Work order: What must be handed in is the entire listing, exactly as written, with no pictures.
..............................
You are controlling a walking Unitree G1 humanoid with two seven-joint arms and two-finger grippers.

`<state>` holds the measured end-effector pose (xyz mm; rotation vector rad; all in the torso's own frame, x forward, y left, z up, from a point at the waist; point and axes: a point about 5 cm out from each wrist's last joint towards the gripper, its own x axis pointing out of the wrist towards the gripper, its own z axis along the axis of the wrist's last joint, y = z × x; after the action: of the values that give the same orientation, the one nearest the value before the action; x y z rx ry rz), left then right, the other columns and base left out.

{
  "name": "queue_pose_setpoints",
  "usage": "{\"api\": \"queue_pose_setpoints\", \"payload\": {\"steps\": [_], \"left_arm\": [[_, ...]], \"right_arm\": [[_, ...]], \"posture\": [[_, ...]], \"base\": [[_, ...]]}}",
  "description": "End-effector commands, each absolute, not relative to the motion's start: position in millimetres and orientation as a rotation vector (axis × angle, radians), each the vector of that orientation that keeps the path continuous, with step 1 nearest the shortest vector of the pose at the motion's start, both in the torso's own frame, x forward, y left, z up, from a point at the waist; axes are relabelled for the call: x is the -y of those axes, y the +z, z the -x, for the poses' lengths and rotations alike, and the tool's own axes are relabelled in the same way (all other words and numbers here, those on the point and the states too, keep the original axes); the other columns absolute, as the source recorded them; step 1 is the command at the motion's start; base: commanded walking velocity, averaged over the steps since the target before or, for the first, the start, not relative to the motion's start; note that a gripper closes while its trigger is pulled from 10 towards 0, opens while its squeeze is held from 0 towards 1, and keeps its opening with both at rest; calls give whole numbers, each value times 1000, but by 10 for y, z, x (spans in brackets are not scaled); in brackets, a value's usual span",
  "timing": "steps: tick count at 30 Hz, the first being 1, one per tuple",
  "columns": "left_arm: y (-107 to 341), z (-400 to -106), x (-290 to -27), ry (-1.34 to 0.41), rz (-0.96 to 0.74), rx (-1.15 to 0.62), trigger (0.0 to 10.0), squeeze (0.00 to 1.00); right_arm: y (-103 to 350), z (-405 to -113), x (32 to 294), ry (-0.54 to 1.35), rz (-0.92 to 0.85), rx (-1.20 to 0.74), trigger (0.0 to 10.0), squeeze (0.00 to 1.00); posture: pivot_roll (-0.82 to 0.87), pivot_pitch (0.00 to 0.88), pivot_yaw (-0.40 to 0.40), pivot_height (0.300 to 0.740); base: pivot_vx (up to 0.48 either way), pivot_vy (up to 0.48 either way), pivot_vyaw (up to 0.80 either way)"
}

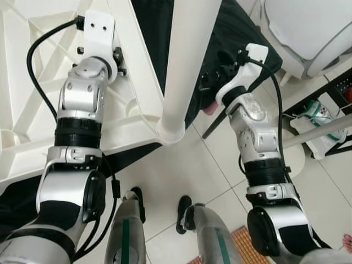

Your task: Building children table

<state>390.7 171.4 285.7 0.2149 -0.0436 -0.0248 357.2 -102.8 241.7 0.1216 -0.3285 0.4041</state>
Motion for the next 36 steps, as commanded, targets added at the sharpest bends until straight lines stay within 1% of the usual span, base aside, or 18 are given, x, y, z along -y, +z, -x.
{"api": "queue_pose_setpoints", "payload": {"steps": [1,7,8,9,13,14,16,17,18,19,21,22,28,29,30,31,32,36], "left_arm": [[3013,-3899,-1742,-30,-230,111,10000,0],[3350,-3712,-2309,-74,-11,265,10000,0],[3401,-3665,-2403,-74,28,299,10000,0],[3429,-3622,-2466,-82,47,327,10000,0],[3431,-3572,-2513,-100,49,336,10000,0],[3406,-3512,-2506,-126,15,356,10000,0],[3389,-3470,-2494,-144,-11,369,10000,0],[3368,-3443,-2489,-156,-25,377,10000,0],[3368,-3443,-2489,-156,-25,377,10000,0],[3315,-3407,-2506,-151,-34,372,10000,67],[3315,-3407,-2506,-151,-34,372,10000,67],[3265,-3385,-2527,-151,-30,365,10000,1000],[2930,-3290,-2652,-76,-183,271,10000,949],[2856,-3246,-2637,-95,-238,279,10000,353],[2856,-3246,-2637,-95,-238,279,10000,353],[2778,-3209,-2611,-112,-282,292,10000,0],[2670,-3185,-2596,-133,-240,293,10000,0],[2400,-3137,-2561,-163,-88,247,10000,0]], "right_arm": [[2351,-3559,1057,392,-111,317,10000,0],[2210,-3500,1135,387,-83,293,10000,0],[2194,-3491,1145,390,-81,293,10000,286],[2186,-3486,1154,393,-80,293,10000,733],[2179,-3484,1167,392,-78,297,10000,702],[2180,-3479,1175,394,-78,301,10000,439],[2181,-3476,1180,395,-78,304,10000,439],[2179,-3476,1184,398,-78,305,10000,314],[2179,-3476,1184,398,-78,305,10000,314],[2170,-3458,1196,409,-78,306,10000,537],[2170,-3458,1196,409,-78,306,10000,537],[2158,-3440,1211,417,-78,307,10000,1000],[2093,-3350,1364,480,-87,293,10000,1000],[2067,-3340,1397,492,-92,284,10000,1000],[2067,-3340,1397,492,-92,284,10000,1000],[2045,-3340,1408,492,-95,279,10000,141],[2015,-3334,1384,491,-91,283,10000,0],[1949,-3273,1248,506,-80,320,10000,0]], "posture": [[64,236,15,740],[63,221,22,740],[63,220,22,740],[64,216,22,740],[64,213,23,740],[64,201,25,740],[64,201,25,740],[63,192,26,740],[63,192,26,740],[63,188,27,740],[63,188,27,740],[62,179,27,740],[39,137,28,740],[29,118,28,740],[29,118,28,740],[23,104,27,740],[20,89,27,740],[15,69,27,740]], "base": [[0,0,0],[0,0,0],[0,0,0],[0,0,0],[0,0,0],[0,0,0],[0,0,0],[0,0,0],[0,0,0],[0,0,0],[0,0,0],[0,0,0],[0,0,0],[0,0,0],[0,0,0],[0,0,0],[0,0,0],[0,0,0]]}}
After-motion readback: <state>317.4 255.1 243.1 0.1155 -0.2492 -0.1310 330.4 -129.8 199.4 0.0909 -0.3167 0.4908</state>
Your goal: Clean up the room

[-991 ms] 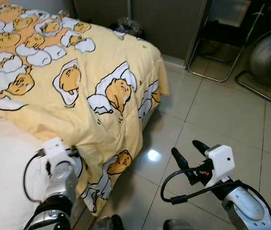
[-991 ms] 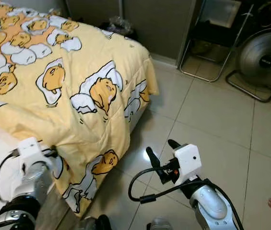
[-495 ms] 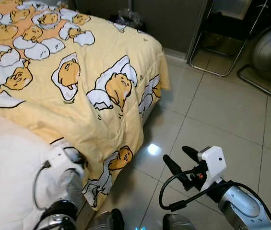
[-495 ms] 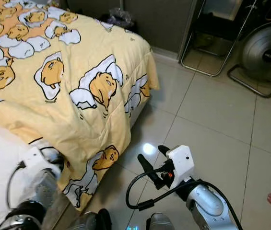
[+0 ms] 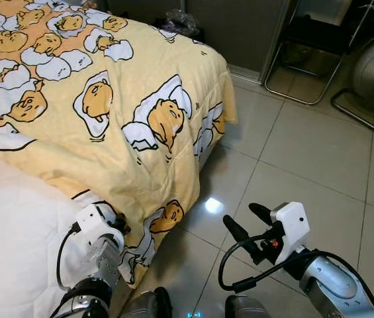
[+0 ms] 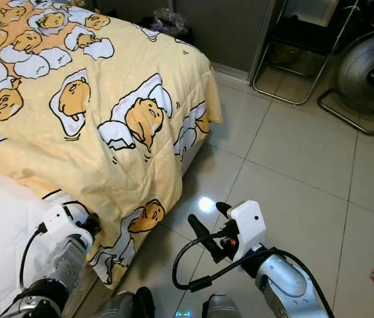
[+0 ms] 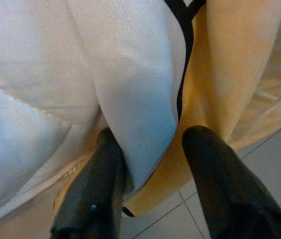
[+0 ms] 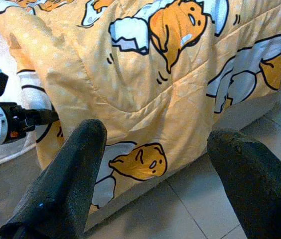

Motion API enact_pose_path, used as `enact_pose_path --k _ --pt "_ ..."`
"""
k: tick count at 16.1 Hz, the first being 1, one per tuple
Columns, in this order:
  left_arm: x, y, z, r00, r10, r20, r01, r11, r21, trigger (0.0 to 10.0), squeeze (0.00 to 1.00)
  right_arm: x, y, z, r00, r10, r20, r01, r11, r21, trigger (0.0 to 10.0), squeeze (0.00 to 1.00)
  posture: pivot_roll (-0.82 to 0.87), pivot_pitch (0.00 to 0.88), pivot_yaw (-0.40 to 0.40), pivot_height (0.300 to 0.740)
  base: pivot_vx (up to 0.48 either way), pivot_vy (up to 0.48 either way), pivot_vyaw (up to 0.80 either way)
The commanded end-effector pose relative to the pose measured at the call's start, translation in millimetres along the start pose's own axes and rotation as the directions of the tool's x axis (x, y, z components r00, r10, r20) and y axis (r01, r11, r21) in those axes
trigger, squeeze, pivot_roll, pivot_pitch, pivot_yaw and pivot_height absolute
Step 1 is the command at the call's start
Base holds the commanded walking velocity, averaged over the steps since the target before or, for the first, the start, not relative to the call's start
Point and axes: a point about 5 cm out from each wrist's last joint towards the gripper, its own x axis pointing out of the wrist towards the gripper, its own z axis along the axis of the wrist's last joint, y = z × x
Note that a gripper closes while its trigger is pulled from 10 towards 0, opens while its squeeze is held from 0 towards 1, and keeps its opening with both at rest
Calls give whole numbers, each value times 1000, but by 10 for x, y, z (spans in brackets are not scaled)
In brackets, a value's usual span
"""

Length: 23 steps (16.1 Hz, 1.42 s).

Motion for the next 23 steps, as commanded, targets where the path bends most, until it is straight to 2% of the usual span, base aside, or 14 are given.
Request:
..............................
Your solution:
You are controlling a walking Unitree G1 humanoid with two seven-joint arms and two-finger grippers.

`<state>` holds the measured end-effector pose (xyz mm; rotation vector rad; all in the torso's own frame, x forward, y left, z up, from a point at the waist; point and axes: a point about 5 cm out from each wrist's last joint towards the gripper, its own x axis pointing out of the wrist towards the gripper, its own z axis along the axis of the wrist's last joint, y = z × x; after the action: of the values that give the same orientation, the one nearest the value before the action; x y z rx ry rz), left then right, the other columns and base left out.

{
  "name": "queue_pose_setpoints",
  "usage": "{\"api\": \"queue_pose_setpoints\", \"payload\": {\"steps\": [_], \"left_arm\": [[_, ...]], \"right_arm\": [[_, ...]], \"posture\": [[_, ...]], \"base\": [[_, ...]]}}",
  "description": "End-effector commands, each absolute, not relative to the motion's start: position in millimetres and orientation as a rotation vector (axis × angle, radians), each the vector of that orientation that keeps the path continuous, with step 1 nearest the shortest vector of the pose at the motion's start, both in the torso's own frame, x forward, y left, z up, from a point at the waist; axes are relabelled for the call: x is the -y of those axes, y the +z, z the -x, for the poses' lengths and rotations alike, and the tool's own axes are relabelled in the same way (all other words and numbers here, those on the point and the states too, keep the original axes); the other columns absolute, as the source recorded them; step 1 is the command at the motion's start; base: commanded walking velocity, averaged over the steps since the target before or, for the first, the start, not relative to the motion's start; note that a gripper closes while its trigger is pulled from 10 towards 0, opens while its squeeze is held from 0 towards 1, and keeps its opening with both at rest; calls give whole numbers, each value times 1000, but by 10 for y, z, x (spans in brackets are not scaled); in brackets, a value's usual span",
  "timing": "steps: tick count at 30 Hz, the first being 1, one per tuple",
  "columns": "left_arm: y (-107 to 341), z (-400 to -106), x (-290 to -27), ry (-1.34 to 0.41), rz (-0.96 to 0.74), rx (-1.15 to 0.62), trigger (0.0 to 10.0), squeeze (0.00 to 1.00); right_arm: y (-103 to 350), z (-405 to -113), x (32 to 294), ry (-0.54 to 1.35), rz (-0.92 to 0.85), rx (-1.20 to 0.74), trigger (0.0 to 10.0), squeeze (0.00 to 1.00); posture: pivot_roll (-0.82 to 0.87), pivot_pitch (0.00 to 0.88), pivot_yaw (-0.40 to 0.40), pivot_height (0.300 to 0.740); base: pivot_vx (up to 0.48 either way), pivot_vy (up to 0.48 either way), pivot_vyaw (up to 0.80 either way)"
}


Your task: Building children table

<state>390.7 171.4 285.7 0.2149 -0.0436 -0.0248 357.2 -102.8 241.7 0.1216 -0.3285 0.4041</state>
Motion for the next 36 steps, as commanded, targets added at the sharpest bends until straight lines stay within 1% of the usual span, base aside, or 18 are given, x, y, z along -y, +z, -x.
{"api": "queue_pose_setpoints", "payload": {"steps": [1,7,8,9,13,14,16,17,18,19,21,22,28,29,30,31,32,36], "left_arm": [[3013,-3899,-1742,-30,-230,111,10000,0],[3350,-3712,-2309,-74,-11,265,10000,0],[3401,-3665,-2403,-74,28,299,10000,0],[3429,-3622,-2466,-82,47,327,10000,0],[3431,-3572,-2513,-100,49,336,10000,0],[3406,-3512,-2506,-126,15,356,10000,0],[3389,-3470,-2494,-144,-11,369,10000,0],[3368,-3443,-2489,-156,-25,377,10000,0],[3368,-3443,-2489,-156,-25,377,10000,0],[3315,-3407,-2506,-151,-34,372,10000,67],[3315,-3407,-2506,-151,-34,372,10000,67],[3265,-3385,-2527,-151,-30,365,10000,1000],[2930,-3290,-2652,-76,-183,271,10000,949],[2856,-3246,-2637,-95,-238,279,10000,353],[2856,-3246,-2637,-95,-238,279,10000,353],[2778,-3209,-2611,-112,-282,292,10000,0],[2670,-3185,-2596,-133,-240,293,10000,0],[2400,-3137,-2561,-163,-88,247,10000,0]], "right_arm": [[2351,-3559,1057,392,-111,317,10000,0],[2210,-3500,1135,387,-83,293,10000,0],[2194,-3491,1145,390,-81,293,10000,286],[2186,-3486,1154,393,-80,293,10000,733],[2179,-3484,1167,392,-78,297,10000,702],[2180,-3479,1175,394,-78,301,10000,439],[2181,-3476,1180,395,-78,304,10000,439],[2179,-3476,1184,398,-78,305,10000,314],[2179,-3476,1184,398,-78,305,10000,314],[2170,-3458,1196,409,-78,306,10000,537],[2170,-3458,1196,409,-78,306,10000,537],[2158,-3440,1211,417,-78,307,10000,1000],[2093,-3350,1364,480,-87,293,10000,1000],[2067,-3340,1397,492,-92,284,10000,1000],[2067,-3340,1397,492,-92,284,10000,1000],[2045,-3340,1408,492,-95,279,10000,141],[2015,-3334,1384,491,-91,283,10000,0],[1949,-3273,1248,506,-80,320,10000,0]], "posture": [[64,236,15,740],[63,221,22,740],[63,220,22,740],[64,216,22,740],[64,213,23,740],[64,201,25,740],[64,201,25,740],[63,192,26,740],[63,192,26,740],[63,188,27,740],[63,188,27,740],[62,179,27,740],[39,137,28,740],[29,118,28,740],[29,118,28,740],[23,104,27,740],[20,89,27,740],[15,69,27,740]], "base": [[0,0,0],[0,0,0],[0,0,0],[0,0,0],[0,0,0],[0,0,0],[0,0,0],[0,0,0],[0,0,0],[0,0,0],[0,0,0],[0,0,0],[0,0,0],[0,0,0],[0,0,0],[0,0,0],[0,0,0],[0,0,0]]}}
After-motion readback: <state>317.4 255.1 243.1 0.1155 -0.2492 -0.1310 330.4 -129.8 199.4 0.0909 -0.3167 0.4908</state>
Your goal: Clean up the room

[-991 ms] 
[-991 ms] 
[-495 ms] 
[-495 ms] 
[+0 ms] 
[+0 ms] 
[+0 ms] 
[+0 ms] 

Motion API enact_pose_path, used as `enact_pose_path --k _ --pt "_ ..."`
"""
k: tick count at 16.1 Hz, the first being 1, one per tuple
Columns, in this order:
  left_arm: x, y, z, r00, r10, r20, r01, r11, r21, trigger (0.0 to 10.0), squeeze (0.00 to 1.00)
  right_arm: x, y, z, r00, r10, r20, r01, r11, r21, trigger (0.0 to 10.0), squeeze (0.00 to 1.00)
  posture: pivot_roll (-0.82 to 0.87), pivot_pitch (0.00 to 0.88), pivot_yaw (-0.40 to 0.40), pivot_height (0.300 to 0.740)
  base: pivot_vx (up to 0.48 either way), pivot_vy (up to 0.48 either way), pivot_vyaw (up to 0.80 either way)
The commanded end-effector pose relative to the pose measured at the call's start, translation in millimetres along the start pose's own axes and rotation as the directions of the tool's x axis (x, y, z components r00, r10, r20) and y axis (r01, r11, r21) in those axes
trigger, squeeze, pivot_roll, pivot_pitch, pivot_yaw and pivot_height absolute
Step 1 is the command at the call's start
Base holds the commanded walking velocity, averaged over the steps since the target before or, for the first, the start, not relative to the call's start
Point and axes: a point about 5 cm out from each wrist's last joint towards the gripper, its own x axis pointing out of the wrist towards the gripper, its own z axis along the axis of the wrist's last joint, y = z × x
Note that a gripper closes while its trigger is pulled from 10 towards 0, opens while its squeeze is held from 0 towards 1, and keeps its opening with both at rest
Calls give whole numbers, each value times 1000, but by 10 for x, y, z (spans in brackets are not scaled)
In brackets, a value's usual span
"""

Length: 23 steps (16.1 Hz, 1.42 s).

Motion for the next 23 steps, as commanded, targets where the path bends most, until it is straight to 2% of the usual span, base aside, or 14 are given.
Request:

The response above is complete.